= Work instructions =
Give all the lines below again, exactly, with no pictures.
Source data START
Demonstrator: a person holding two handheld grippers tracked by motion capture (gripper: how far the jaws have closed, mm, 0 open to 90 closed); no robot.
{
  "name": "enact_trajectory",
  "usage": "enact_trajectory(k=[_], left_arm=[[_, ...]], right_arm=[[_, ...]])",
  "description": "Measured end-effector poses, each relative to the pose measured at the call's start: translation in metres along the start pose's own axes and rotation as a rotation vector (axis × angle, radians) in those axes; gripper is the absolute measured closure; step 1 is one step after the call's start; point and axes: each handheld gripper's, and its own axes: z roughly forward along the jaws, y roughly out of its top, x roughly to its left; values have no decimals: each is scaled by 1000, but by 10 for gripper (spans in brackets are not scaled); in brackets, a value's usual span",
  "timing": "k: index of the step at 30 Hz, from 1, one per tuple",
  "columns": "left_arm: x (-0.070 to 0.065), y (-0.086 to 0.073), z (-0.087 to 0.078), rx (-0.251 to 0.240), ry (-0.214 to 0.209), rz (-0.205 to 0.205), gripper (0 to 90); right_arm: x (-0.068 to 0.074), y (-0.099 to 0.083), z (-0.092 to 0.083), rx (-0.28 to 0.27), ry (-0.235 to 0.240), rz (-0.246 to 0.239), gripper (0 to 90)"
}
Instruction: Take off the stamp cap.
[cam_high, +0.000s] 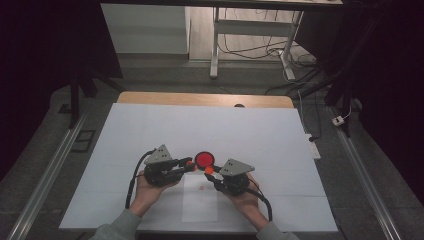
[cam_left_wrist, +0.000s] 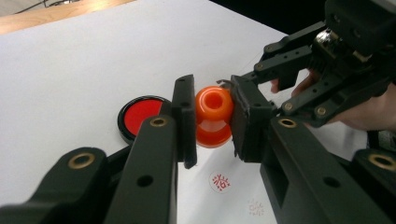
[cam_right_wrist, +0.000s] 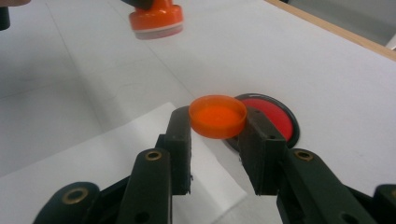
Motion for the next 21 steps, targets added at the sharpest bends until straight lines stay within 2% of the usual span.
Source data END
= Answer section =
Demonstrator: a person holding two handheld grippers tracked by motion capture (gripper: how far the jaws have closed, mm, 0 open to 90 closed); no robot.
{
  "name": "enact_trajectory",
  "usage": "enact_trajectory(k=[_], left_arm=[[_, ...]], right_arm=[[_, ...]])",
  "description": "Measured end-effector poses, each relative to the pose measured at the call's start: translation in metres along the start pose's own axes and rotation as a rotation vector (axis × angle, radians) in those axes; gripper is the absolute measured closure; step 1 is one step after the call's start; point and axes: each handheld gripper's, and its own axes: z roughly forward along the jaws, y roughly out of its top, x roughly to its left; values have no decimals: each is scaled by 1000, but by 10 for gripper (spans in brackets are not scaled); in brackets, a value's usual span",
  "timing": "k: index of the step at 30 Hz, from 1, one per tuple",
  "columns": "left_arm: x (-0.070 to 0.065), y (-0.086 to 0.073), z (-0.087 to 0.078), rx (-0.251 to 0.240), ry (-0.214 to 0.209), rz (-0.205 to 0.205), gripper (0 to 90); right_arm: x (-0.068 to 0.074), y (-0.099 to 0.083), z (-0.092 to 0.083), rx (-0.28 to 0.27), ry (-0.235 to 0.240), rz (-0.246 to 0.239), gripper (0 to 90)"
}
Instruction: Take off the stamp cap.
[cam_high, +0.000s] 
[cam_left_wrist, +0.000s] 
[cam_right_wrist, +0.000s] 
Motion for the next 21 steps, targets added at the sharpest bends until straight lines stay within 2% of the usual span.

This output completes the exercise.